━━ Records
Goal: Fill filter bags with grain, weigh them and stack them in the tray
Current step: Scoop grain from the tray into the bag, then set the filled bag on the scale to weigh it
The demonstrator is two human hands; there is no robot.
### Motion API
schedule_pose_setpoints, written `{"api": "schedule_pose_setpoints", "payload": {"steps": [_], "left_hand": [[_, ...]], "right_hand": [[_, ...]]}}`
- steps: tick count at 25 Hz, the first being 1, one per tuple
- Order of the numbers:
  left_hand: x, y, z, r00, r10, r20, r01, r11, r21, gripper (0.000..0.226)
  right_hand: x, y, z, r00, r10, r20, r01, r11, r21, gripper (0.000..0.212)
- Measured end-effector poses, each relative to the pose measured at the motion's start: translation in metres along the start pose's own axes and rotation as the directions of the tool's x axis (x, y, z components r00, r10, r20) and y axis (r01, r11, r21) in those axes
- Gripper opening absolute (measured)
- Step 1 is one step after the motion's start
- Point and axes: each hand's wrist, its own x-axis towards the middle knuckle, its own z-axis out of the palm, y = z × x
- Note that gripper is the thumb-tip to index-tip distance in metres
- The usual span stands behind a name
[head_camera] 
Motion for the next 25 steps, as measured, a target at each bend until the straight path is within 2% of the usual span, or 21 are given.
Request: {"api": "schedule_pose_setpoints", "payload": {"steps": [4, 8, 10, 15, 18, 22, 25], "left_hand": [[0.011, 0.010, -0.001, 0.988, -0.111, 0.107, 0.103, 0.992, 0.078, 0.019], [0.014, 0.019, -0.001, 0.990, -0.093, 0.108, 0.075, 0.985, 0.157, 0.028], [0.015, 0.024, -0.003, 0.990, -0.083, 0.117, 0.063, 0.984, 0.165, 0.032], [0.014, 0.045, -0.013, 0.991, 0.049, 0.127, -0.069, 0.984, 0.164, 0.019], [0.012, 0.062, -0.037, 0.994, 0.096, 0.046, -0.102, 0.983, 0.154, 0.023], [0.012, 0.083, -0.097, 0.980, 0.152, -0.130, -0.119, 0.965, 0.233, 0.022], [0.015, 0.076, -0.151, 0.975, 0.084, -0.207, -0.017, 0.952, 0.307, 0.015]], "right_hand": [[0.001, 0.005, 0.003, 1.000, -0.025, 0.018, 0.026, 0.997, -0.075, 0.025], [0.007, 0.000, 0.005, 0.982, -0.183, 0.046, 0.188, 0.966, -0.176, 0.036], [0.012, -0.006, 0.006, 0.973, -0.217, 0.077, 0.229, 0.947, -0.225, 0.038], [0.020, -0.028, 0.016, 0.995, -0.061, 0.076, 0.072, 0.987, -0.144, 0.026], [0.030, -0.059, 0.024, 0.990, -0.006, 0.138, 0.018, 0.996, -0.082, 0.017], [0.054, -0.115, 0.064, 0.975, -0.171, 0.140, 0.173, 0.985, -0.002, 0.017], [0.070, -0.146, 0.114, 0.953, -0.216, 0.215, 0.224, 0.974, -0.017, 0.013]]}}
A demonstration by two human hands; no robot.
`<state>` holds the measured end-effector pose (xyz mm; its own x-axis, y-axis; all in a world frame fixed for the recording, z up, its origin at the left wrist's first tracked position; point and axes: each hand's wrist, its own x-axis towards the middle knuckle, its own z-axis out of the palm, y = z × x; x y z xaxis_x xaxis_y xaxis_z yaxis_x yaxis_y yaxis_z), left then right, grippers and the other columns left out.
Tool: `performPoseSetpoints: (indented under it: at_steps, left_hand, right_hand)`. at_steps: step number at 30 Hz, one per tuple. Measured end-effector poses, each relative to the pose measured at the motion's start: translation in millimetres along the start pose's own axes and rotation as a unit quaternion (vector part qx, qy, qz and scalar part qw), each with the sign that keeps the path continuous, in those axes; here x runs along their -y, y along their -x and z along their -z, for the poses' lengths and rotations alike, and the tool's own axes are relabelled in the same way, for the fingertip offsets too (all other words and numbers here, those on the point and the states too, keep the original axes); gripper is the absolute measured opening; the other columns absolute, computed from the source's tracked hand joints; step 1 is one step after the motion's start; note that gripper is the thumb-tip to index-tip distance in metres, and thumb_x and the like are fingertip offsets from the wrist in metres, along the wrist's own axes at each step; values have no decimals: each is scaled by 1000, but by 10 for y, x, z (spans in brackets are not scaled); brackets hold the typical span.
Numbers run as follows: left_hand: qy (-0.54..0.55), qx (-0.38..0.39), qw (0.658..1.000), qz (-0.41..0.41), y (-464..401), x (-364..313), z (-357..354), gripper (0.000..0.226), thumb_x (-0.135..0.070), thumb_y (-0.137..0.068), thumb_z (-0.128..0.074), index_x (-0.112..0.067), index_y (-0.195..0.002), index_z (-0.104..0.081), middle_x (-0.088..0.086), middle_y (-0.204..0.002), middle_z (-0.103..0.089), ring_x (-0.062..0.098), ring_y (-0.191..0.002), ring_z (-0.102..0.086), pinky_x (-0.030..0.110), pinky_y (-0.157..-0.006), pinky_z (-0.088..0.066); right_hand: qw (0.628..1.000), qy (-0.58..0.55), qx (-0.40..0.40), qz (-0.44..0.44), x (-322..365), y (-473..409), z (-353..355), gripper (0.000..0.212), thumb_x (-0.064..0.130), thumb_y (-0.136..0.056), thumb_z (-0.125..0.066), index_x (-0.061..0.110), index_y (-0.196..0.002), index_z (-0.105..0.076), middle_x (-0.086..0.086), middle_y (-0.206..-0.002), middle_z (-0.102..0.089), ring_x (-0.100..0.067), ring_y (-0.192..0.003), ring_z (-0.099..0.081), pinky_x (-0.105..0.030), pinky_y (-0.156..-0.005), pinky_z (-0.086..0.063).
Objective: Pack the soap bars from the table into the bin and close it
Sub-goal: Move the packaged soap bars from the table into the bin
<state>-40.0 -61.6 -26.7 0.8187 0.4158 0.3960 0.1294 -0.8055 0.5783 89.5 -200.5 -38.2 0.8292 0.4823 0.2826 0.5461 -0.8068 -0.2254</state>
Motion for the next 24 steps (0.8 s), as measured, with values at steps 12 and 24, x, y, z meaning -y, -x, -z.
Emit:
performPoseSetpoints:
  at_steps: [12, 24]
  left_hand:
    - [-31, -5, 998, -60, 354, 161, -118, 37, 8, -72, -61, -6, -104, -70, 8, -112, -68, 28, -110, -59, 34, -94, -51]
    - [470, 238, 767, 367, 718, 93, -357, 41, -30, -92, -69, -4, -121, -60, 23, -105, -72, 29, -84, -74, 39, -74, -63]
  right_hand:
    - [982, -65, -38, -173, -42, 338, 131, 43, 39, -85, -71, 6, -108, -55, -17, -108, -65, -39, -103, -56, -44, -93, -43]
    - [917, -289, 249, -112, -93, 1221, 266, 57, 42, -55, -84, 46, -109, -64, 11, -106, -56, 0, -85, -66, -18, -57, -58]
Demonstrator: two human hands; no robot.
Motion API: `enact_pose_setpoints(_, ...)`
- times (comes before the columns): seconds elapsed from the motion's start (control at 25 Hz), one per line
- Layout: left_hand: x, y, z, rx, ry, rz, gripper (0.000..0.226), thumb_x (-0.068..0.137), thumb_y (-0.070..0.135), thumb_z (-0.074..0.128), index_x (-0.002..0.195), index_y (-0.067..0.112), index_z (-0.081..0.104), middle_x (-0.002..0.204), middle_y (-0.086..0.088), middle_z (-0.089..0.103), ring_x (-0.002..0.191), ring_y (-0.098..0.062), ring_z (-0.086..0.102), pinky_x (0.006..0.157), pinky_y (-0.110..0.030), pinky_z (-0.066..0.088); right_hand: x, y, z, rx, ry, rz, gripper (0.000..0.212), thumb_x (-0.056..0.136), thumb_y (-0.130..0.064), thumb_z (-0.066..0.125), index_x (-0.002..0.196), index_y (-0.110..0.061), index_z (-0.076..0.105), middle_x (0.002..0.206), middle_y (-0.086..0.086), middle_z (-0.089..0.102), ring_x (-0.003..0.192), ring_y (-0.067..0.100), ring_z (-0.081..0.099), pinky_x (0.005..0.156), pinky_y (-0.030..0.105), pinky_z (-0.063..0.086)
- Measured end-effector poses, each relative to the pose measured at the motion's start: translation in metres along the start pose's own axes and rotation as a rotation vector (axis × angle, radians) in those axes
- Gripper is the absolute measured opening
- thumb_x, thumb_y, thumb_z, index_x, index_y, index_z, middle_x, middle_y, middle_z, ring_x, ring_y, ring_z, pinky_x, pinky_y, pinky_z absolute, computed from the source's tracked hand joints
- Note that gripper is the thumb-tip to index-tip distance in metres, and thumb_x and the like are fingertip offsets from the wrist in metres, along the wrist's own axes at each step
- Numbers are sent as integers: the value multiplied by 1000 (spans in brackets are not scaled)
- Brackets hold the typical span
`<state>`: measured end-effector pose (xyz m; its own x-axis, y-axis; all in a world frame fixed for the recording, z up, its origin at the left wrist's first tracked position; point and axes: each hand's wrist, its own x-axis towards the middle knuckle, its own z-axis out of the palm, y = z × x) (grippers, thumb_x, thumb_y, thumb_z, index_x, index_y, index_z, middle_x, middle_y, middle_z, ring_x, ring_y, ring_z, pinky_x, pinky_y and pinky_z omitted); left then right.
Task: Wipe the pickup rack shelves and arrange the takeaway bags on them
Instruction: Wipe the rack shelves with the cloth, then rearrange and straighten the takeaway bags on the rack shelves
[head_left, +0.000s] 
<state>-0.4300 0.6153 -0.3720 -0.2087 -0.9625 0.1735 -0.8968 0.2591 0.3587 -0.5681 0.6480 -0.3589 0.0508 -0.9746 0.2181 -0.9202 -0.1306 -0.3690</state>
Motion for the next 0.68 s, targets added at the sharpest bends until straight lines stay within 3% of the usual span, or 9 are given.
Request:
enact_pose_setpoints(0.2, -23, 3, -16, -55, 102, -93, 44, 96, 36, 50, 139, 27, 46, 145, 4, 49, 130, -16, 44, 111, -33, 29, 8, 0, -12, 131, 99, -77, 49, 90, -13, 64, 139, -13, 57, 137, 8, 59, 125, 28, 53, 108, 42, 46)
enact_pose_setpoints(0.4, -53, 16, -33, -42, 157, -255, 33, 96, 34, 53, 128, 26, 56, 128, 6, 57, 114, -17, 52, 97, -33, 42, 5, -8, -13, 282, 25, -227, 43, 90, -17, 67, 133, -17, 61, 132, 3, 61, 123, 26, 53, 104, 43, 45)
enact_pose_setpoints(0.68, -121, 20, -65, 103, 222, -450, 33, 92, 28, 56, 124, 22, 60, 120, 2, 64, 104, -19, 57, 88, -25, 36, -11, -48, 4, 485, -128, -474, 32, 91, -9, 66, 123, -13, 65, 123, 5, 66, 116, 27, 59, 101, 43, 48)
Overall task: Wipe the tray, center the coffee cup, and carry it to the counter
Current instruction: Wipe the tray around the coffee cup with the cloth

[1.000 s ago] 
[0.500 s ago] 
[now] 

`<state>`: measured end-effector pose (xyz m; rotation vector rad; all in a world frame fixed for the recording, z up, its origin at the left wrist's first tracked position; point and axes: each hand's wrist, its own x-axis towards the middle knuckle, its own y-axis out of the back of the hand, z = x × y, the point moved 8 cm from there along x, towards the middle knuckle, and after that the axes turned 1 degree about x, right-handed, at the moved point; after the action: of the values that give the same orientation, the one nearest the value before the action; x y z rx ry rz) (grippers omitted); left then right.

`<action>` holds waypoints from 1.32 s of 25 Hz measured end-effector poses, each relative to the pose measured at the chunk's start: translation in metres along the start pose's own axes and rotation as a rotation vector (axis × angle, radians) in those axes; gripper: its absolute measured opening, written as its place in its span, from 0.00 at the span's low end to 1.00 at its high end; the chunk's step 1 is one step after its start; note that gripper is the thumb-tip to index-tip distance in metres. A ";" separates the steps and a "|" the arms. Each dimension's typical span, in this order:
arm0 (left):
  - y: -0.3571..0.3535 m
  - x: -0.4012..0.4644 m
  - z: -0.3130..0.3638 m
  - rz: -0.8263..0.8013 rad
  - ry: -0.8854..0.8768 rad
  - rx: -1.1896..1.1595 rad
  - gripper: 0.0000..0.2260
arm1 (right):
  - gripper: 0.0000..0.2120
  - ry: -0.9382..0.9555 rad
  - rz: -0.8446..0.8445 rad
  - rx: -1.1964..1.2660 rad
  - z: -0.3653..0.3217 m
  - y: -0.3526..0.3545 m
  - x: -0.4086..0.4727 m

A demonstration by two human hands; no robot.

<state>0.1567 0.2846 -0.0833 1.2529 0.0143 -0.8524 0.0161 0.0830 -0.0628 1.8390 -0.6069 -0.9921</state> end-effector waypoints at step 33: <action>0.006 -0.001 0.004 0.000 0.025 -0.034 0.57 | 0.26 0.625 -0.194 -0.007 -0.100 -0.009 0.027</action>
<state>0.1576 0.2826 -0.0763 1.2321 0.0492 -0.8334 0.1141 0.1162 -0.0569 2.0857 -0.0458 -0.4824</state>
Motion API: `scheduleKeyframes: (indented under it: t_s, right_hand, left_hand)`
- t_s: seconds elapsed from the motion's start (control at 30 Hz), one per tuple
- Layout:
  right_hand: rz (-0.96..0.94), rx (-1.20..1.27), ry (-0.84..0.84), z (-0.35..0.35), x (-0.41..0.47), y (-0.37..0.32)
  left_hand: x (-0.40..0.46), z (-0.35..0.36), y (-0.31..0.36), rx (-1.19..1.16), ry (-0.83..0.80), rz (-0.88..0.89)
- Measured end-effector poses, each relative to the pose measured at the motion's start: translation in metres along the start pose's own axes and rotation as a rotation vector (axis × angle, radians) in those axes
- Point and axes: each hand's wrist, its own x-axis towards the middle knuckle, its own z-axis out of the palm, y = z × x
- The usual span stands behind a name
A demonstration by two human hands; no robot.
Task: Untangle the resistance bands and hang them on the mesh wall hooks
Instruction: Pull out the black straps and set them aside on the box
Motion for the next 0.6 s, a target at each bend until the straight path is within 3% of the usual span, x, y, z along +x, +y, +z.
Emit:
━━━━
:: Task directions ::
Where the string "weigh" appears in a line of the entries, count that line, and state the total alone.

:: Answer space ::
2